La base existe, les écrans la lisent, donc on passe. Sauf qu'elle a souvent grossi par à-coups : une table ajoutée par-ci au gré des fonctionnalités, sans historique clair.
Trois choses séparent une base de démo d'une base de produit :
- Les migrations. Une base sérieuse versionne ses changements de schéma, comme du code. Sans ça, tu ne peux ni reproduire ta base ailleurs, ni la faire évoluer sans stress.
- Les garde-fous. Clés étrangères, contraintes, index sur les colonnes qu'on interroge : c'est ce qui empêche les données incohérentes et les requêtes qui rampent.
- Les sauvegardes. As-tu un moyen de restaurer si quelque chose tourne mal ? Pas besoin d'usine à gaz, juste un plan.
Rien de tout ça n'est insurmontable ; c'est juste invisible tant que tout va bien.
Déploiement, environnements et le reste de l'invisible
Le générateur héberge ton app chez lui — parfait pour une démo. Pour un produit, deux ou trois habitudes changent la donne :
- Séparer les environnements. Tu ne testes pas en production. Un environnement de préproduction, une vraie base distincte, et tes secrets rangés par environnement.
- Posséder ton déploiement. Pouvoir exporter le code, le mettre sous Git, le redéployer toi-même : c'est ta porte de sortie le jour où l'outil ne suffit plus.
- Quelques tests et un œil sur la prod. Pas une couverture à 100 % — juste de quoi protéger les chemins critiques (connexion, paiement, le flux central) et un outil qui te prévient quand ça casse, avant tes utilisateurs.
Et la montée en charge ? Honnêtement, c'est rarement ton premier problème — optimiser pour des millions d'utilisateurs que tu n'as pas est un piège classique. Le vrai goulot précoce est presque toujours la base : une requête qui en déclenche cent, un index oublié. Règle ça, et tu tiendras bien plus loin que tu ne crois.

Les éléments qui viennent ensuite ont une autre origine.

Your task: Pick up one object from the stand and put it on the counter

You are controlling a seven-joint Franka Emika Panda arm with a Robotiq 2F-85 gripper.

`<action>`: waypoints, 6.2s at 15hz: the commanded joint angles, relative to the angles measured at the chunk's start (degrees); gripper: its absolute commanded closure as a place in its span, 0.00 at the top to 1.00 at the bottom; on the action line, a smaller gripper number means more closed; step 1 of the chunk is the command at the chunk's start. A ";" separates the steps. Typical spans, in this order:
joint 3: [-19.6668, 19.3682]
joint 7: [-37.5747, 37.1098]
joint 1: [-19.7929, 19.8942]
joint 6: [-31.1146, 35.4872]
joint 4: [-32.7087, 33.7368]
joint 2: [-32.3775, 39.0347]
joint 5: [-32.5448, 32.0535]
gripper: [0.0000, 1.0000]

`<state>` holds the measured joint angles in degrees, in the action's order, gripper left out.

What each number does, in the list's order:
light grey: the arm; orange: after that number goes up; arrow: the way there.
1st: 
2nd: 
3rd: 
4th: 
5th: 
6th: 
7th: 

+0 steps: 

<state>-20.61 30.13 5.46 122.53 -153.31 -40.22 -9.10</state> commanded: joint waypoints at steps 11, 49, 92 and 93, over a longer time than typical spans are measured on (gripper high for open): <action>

Comment franchir le pas, sans tout réécrire
Bonne nouvelle : on ne repart pas de zéro. On greffe les pratiques de produit sur le proto, couche par couche, tant qu'il est encore petit.
- Sors le code et mets-le sous Git. À partir de là, il est à toi : historique, branches, relecture.
- Lis-le et cartographie-le. Passe une heure à comprendre la structure — et sers-toi de l'IA pour te l'expliquer, pas seulement pour la générer. On ne maintient pas un code qu'on ne comprend pas.
- Solidifie les frontières d'abord : l'autorisation et l'accès aux données. C'est là que démo et produit divergent le plus.
- Ajoute migrations et préproduction. Arrête d'éditer la prod.
- Écris une poignée de tests sur ce qui ferait mal en cassant, puis branche un suivi des erreurs.
Chaque étape rend la suivante plus facile, et à aucun moment tu n'es bloqué.
En résumé
Le générateur ne t'a pas vendu un mensonge : il t'a offert un vrai départ, et c'était le plus dur. La suite — autorisation, base propre, environnements, tests — n'est ni magique ni réservée aux initiés ; c'est un chemin balisé que tu peux parcourir à ton rythme, en gardant la main. Prototyper vite puis solidifier posément : c'est exactement ça, vibecoder comme un pro.